Throughout this time, politicians in Puerto Rico; specifically, the governor of Puerto Rico, Ricardo Rossello, and the mayor of San Juan, Carmen Yulin Cruz, complimented the president, telling us all that the president had been responding to all their requests.  While they were complimenting the president, it was clear that the situation on the island (surrounded by all that water) was becoming more and more desperate by the moment.  To many of us, both the governor and the mayor made their statements knowing that the only way to get something out of this president is to compliment him.  So to save their people, they said he was fully responsive and on top of everything.

Until they could not say it any longer.

This has gone past the point of desperation.  People -- American People are dying.  People are dying of thirst.  People are dying of starvation. They are dying because they cannot get their medications.  They are dying because they are shut off from the rest of the world while our president is more concerned with the profits of American shippers and whether or not football players are standing at attention for the national anthem.

Finally, the mayor could not play the game any longer and criticized the lack of response from our government to save its own citizens.

"We are dying, and you are killing us with the inefficiency and the bureaucracy".

His response?  A tweet.

His people are dying, and he responds with a tweet.

And the tweet, of course, lashes out at the mayor, accusing her of poor leadership.  Well it takes one to know one...

The tweet concludes with a statement that Puerto Rico and Puerto Ricans "want everything".

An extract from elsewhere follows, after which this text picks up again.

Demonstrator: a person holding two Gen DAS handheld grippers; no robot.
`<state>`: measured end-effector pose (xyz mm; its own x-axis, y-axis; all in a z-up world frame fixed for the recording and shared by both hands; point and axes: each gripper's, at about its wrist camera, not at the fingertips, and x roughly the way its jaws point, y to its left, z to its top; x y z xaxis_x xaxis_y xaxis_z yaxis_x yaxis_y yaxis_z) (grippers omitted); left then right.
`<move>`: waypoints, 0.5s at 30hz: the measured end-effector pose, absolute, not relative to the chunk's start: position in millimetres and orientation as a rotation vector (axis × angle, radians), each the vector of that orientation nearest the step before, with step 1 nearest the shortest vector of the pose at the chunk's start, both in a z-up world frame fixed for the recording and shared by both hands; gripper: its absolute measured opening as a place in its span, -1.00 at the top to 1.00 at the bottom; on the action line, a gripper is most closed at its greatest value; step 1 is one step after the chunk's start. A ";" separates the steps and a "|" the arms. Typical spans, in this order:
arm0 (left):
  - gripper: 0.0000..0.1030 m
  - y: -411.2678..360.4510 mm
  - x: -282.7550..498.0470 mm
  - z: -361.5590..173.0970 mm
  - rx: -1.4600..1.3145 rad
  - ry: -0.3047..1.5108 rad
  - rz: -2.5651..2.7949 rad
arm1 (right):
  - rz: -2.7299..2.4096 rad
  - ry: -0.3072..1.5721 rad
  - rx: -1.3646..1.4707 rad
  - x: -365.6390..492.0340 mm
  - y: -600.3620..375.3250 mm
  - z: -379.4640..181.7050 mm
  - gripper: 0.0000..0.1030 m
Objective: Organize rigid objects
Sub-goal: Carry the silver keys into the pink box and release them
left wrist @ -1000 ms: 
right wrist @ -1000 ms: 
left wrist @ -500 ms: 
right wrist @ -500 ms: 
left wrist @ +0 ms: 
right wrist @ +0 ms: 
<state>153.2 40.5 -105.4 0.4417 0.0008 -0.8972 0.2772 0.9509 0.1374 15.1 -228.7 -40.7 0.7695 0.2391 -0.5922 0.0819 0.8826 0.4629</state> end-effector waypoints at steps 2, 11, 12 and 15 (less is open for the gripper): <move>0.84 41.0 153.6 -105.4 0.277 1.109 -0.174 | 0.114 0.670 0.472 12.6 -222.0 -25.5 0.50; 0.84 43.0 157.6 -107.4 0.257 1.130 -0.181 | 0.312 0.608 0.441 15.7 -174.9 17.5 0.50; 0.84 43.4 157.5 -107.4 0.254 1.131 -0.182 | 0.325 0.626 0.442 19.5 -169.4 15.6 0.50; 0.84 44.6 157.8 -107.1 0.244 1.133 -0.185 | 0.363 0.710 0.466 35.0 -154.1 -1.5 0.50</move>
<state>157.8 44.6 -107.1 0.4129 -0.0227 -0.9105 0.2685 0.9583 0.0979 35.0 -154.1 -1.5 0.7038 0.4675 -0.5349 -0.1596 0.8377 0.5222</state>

No, they just want help.  They want enough food and water so the citizenry will not starve to death, medical supplies for the sick and wounded, and help starting the rebuilding of their homes, their infrastructure and their lives.  We did not seem to have that sort of trouble in Texas or Florida.  As far as I can tell, at this point, he has not asked congress for anything for Puerto Rico, although he has repeatedly told us what a fantastic job he is doing.

Aside from the lack of concrete assistance, the lack of a plan, the lack of urgency, and the basic lack of humanitarianism, the tweet brings to mind that old stereotype of lazy Hispanics who want nothing more than to live off the largess of the rest of us, resurrecting an old canard that insults everyone, not just Hispanics.  Especially not Puerto Ricans.  Not now.  Not ever. 

I would like to think that real aid is on its way.  I would like to think that there is much more going on to help than appears apparent from what we have seen on television, even on the Fox Cheerleading Network.  One would hope that the allusion to the lazy Puerto Rican bringing all of this upon themselves is not what the president meant.

But then again with this guy, you never know.